- [What you should do]:
Set down the entries again word for word, without any of the images.

- [Provided records]:
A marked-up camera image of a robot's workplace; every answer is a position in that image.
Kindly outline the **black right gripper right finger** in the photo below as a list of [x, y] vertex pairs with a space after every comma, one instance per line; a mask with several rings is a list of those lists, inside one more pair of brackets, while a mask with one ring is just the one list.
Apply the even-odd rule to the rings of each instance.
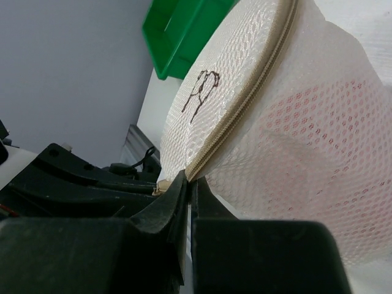
[[241, 220], [205, 179], [190, 185], [195, 293], [350, 293], [337, 244], [319, 222]]

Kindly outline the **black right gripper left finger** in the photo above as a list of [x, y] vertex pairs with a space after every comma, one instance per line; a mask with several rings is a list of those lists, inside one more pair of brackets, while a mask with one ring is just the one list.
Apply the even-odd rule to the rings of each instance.
[[2, 293], [178, 293], [184, 284], [187, 179], [130, 218], [1, 222]]

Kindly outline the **pink bra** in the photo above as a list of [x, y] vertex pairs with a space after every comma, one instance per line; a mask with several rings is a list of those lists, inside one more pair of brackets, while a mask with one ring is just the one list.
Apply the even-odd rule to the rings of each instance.
[[281, 97], [208, 181], [243, 214], [324, 223], [344, 251], [391, 246], [391, 100], [370, 78]]

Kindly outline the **white mesh laundry bag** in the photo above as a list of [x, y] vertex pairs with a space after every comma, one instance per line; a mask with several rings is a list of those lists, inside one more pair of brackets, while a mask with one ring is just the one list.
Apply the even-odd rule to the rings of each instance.
[[254, 219], [319, 221], [355, 293], [391, 292], [391, 93], [314, 1], [240, 1], [183, 80], [160, 144]]

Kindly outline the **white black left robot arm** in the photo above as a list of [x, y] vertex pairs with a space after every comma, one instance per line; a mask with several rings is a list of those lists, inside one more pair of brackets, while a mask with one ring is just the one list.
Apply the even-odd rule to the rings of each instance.
[[161, 171], [156, 148], [133, 165], [99, 168], [55, 143], [16, 174], [6, 175], [12, 141], [1, 126], [1, 219], [8, 217], [131, 217], [151, 204]]

- [Written response]:
A marked-up camera image of a robot's workplace; every answer is a position in that image.
Kindly outline the **black right gripper right finger** in the photo below as a list of [x, y] vertex pairs with a space after every comma, one instance per line; a mask with several rings is a list of those lists, inside one more pair of brackets, while a mask with one ring is just the one list.
Apply the even-odd rule to the rings of each instance.
[[241, 220], [205, 179], [190, 185], [195, 293], [350, 293], [337, 244], [319, 222]]

Kindly outline the **black right gripper left finger** in the photo above as a list of [x, y] vertex pairs with a space after every comma, one instance per line; a mask with several rings is a list of those lists, inside one more pair of brackets, while a mask with one ring is just the one list.
Apply the even-odd rule to the rings of each instance.
[[2, 293], [178, 293], [184, 284], [187, 179], [130, 218], [1, 222]]

Kindly outline the **pink bra** in the photo above as a list of [x, y] vertex pairs with a space after every comma, one instance per line; a mask with several rings is a list of those lists, inside one more pair of brackets, while a mask with one ring is just the one list.
Apply the even-odd rule to the rings of each instance.
[[281, 97], [208, 181], [243, 214], [324, 223], [344, 251], [391, 246], [391, 100], [370, 78]]

Kindly outline the **white mesh laundry bag** in the photo above as a list of [x, y] vertex pairs with a space after every comma, one instance per line; a mask with several rings is a list of those lists, inside one more pair of brackets, while a mask with one ring is just the one list.
Apply the even-odd rule to the rings of each instance.
[[254, 219], [319, 221], [355, 293], [391, 292], [391, 93], [314, 1], [240, 1], [183, 80], [160, 144]]

Kindly outline the **white black left robot arm** in the photo above as a list of [x, y] vertex pairs with a space after every comma, one instance per line; a mask with several rings is a list of those lists, inside one more pair of brackets, while a mask with one ring is just the one list.
Apply the even-odd rule to the rings of each instance.
[[161, 171], [156, 148], [133, 165], [99, 168], [55, 143], [16, 174], [6, 175], [12, 141], [1, 126], [1, 219], [8, 217], [131, 217], [151, 204]]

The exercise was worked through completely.